La Bachata Urbana produjo estrellas pop crossover como Romeo Santos, Toby Love, Prince Royce y Xtreme. Estas estrellas, bilingües y con conocimientos tanto de la cultura americana como dominicana, fueron capaces de reinterpretar esta música para una audiencia mayor. Al principio del 2000, la banda de Romeo Santos; Aventura, llegó a la cima de las listas de música pop con su sencillo “Obsesión” (una canción acerca de un hombre que está obsesionado con una mujer que ya tiene novio). “Obsesión” alcanzó el #1 tanto en Europa como en los Estados Unidos. Mientras la Bachata ganaba más popularidad que nunca y evolucionaba, derramaba su identidad de clase baja para convertirse en un poderoso símbolo de la patria y la cultura dominicana.

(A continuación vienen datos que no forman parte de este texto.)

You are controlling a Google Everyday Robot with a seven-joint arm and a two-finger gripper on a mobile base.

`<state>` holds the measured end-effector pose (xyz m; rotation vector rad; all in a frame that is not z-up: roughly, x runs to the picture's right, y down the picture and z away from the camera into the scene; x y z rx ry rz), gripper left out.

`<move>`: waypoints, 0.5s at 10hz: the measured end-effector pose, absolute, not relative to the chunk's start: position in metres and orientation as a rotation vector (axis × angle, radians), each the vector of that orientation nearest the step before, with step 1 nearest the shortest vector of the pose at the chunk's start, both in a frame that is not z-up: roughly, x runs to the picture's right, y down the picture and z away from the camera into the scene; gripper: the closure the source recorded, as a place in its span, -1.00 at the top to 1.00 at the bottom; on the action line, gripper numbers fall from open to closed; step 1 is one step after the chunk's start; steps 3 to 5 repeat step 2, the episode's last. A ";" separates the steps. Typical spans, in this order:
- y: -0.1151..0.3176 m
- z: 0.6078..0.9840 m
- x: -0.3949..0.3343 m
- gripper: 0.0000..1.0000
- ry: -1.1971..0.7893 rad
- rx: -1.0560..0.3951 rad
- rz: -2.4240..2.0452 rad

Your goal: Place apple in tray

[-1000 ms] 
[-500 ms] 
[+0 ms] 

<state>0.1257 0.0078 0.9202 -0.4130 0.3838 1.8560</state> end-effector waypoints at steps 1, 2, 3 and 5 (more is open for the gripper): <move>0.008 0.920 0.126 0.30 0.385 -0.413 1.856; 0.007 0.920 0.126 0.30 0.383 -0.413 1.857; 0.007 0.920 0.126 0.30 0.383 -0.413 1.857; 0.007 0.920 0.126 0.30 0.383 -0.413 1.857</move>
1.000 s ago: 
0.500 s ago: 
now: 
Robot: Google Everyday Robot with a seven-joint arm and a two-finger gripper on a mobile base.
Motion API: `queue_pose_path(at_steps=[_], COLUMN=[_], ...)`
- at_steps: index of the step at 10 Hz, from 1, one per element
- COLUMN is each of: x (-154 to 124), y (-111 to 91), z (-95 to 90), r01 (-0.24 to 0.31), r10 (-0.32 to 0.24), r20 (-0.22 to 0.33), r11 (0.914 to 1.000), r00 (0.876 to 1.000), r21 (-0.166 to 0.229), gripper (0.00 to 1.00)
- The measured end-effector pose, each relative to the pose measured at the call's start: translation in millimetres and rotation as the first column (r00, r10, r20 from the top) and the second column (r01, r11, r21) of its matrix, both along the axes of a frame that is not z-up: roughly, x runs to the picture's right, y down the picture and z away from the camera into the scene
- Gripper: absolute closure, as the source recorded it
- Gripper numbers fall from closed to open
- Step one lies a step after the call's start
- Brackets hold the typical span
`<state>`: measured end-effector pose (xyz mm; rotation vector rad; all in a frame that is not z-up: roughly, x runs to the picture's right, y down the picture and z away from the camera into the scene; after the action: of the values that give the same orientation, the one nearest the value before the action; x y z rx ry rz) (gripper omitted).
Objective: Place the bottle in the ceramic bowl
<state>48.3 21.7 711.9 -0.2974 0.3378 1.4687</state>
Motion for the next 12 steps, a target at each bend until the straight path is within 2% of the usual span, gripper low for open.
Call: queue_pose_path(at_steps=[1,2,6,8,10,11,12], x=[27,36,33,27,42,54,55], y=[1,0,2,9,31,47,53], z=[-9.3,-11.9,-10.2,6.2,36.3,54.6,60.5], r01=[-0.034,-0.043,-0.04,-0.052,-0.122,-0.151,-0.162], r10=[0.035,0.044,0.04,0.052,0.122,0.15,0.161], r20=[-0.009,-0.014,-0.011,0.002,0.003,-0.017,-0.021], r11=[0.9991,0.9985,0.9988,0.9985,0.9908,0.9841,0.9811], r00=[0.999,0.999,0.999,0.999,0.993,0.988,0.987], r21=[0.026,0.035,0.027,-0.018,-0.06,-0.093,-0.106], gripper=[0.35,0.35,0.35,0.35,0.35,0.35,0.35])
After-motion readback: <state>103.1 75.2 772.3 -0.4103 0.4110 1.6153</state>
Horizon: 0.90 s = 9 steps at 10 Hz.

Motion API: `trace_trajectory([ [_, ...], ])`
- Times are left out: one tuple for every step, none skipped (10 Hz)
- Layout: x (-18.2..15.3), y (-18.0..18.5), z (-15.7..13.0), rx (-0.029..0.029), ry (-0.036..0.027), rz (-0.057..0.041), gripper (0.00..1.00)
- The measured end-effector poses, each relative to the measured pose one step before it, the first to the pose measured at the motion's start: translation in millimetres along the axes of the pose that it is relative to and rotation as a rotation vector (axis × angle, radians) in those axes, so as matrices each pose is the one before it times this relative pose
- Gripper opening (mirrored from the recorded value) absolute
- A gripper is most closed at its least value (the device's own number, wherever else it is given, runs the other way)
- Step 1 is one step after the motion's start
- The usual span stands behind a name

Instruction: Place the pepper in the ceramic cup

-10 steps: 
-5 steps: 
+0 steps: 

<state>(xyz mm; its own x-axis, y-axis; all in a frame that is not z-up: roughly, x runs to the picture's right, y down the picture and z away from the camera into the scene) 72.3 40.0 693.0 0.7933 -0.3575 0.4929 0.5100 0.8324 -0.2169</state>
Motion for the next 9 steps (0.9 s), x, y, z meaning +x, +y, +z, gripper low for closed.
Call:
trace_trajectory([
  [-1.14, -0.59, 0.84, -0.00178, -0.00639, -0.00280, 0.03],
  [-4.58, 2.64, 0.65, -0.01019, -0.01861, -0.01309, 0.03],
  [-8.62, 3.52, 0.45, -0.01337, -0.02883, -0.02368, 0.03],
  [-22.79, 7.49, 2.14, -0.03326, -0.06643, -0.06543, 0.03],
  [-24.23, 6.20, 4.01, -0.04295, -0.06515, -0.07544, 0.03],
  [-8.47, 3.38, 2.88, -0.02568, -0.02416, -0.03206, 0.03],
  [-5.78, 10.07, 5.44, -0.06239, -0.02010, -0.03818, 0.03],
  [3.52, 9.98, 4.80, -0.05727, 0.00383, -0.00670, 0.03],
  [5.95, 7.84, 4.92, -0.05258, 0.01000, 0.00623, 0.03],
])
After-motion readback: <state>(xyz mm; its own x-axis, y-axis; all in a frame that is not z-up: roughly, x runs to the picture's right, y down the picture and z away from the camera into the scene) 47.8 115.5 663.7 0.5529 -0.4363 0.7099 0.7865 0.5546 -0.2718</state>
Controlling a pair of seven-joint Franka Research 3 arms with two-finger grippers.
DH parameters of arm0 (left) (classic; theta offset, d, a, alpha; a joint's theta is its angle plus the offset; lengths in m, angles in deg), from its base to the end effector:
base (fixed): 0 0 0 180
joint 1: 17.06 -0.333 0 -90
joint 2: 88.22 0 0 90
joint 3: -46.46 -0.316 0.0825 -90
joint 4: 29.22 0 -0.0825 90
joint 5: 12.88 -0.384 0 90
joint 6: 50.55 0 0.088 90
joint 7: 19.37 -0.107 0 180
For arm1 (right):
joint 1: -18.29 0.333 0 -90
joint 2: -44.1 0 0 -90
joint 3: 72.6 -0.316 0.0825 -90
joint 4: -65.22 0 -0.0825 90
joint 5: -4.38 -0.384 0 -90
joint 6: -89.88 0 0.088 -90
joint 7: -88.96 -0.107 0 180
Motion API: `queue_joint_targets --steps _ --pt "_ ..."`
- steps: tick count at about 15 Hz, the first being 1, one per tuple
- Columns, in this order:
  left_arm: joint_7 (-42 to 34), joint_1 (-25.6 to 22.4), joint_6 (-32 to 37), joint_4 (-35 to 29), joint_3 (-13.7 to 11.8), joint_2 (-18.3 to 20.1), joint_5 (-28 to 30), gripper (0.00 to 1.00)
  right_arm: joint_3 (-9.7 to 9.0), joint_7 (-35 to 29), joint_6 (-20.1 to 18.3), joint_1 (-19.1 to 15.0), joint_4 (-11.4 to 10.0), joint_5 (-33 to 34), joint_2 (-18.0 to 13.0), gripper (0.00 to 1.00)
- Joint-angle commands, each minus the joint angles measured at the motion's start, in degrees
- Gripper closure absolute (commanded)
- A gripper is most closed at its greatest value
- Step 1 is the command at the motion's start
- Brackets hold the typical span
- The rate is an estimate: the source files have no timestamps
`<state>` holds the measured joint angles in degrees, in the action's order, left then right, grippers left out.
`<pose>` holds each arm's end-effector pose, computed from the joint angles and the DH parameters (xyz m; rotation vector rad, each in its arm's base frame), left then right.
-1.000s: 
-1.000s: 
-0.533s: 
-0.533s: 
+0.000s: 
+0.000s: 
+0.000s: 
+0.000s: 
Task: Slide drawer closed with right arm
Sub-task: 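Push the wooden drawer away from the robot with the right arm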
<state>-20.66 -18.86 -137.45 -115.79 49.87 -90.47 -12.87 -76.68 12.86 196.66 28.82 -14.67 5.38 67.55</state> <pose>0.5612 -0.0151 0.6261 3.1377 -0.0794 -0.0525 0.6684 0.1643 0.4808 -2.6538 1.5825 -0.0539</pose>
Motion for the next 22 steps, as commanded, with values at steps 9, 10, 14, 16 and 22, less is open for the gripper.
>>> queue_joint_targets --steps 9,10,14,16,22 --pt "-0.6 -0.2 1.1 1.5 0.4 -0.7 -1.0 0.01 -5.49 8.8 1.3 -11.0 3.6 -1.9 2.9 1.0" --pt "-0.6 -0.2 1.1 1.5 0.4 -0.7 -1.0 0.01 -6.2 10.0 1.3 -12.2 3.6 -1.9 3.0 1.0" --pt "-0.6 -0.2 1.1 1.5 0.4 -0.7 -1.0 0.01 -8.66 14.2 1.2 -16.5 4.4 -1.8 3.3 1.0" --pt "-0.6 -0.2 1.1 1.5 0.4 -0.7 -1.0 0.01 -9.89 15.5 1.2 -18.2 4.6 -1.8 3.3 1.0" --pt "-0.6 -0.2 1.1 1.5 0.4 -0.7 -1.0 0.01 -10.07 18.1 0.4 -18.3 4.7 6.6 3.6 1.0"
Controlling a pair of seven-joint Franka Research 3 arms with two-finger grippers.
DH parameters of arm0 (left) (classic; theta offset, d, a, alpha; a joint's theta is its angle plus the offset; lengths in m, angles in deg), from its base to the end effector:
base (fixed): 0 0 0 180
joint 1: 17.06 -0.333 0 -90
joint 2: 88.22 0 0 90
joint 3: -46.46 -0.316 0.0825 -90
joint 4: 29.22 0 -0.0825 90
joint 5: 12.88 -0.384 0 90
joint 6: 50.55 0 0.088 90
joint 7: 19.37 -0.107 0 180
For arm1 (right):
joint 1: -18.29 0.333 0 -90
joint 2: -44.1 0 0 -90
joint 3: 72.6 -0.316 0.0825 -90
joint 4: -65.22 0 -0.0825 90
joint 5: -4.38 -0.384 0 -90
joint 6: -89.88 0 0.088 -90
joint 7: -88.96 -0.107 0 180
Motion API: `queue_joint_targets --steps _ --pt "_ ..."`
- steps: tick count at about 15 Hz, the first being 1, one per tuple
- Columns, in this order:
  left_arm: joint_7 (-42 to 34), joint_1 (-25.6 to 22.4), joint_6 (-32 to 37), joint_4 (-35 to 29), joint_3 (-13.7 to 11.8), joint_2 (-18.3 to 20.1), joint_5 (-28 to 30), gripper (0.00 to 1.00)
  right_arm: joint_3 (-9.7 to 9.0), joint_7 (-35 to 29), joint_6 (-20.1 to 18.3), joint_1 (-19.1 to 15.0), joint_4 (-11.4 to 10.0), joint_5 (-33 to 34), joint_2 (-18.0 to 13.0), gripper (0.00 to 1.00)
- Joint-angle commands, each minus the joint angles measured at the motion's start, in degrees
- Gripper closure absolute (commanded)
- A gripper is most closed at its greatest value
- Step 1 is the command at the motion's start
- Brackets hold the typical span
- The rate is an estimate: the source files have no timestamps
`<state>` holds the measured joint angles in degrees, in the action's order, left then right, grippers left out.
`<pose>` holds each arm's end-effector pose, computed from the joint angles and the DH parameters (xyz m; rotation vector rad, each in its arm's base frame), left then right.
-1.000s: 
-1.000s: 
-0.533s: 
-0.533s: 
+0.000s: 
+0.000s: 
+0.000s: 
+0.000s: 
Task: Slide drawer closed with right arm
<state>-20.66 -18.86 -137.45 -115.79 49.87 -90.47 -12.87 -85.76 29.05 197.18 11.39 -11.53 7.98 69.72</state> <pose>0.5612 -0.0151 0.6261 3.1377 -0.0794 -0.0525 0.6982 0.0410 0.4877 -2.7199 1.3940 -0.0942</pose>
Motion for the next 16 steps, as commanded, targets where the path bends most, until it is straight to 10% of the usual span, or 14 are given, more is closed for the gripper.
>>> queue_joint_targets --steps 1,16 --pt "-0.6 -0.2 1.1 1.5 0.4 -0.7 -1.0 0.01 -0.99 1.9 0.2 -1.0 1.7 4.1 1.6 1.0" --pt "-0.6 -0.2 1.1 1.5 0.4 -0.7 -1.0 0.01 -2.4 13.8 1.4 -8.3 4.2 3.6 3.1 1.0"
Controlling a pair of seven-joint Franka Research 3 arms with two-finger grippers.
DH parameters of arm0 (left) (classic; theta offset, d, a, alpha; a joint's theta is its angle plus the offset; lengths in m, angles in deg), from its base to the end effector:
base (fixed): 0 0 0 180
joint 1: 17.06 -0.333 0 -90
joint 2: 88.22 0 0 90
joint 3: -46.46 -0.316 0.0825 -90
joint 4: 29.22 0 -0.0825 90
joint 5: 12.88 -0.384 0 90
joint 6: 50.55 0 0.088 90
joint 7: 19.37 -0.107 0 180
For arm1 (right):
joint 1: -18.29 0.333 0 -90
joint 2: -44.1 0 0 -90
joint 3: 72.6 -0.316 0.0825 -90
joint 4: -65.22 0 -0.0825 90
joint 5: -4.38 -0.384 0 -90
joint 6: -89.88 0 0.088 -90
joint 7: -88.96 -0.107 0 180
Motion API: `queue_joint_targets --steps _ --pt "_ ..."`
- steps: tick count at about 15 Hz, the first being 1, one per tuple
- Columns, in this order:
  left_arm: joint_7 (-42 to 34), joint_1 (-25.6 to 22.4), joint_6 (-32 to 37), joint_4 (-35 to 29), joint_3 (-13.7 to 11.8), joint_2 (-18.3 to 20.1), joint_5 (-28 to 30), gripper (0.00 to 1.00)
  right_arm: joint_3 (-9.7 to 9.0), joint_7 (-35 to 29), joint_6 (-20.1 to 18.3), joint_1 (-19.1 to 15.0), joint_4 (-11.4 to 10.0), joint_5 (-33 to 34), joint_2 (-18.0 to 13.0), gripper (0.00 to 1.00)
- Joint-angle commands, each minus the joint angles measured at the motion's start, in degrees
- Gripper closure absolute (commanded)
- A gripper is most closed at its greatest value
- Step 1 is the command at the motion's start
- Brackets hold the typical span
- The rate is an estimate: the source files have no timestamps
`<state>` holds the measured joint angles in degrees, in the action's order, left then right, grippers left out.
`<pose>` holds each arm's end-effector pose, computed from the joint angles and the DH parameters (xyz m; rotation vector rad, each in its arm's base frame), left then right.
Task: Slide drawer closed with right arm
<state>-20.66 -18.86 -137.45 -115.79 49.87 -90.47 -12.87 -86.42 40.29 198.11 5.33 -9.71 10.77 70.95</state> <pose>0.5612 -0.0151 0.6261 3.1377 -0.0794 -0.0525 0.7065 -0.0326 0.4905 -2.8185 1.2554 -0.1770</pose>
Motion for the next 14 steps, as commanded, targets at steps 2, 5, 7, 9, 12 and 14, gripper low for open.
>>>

Hoy día, la Bachata es un fenómeno pop a nivel mundial, junto con la Salsa y el Reggaeton; discutiblemente los ritmos latinos más infundidos. En casi cualquier ciudad latina, americana o europea puedes encontrar un lugar donde escuchar y bailar Bachata. Por ejemplo, hace algunos años el autor estaba de vacaciones con la familia en Paris. Caminando cerca de Pont Neuf, él escuchó el inconfundible sonido de la guitara y la letra de una canción de Aventura. Él miró hacia el muelle debajo de la calle para ser placenteramente sorprendido al presenciar toda una fiesta al ritmo de Bachata en la orilla del Seine. Aparentemente esto es común en ciudades a través del mundo como lo evidencian videos desde Moscú, Londres y Tokio. Claramente, al igual que los inmigrantes dominicanos que ayudaron a construir América en décadas pasadas, la Bachata ha recorrido un largo camino desde sus humildes orígenes en las zonas rurales de República Dominicana.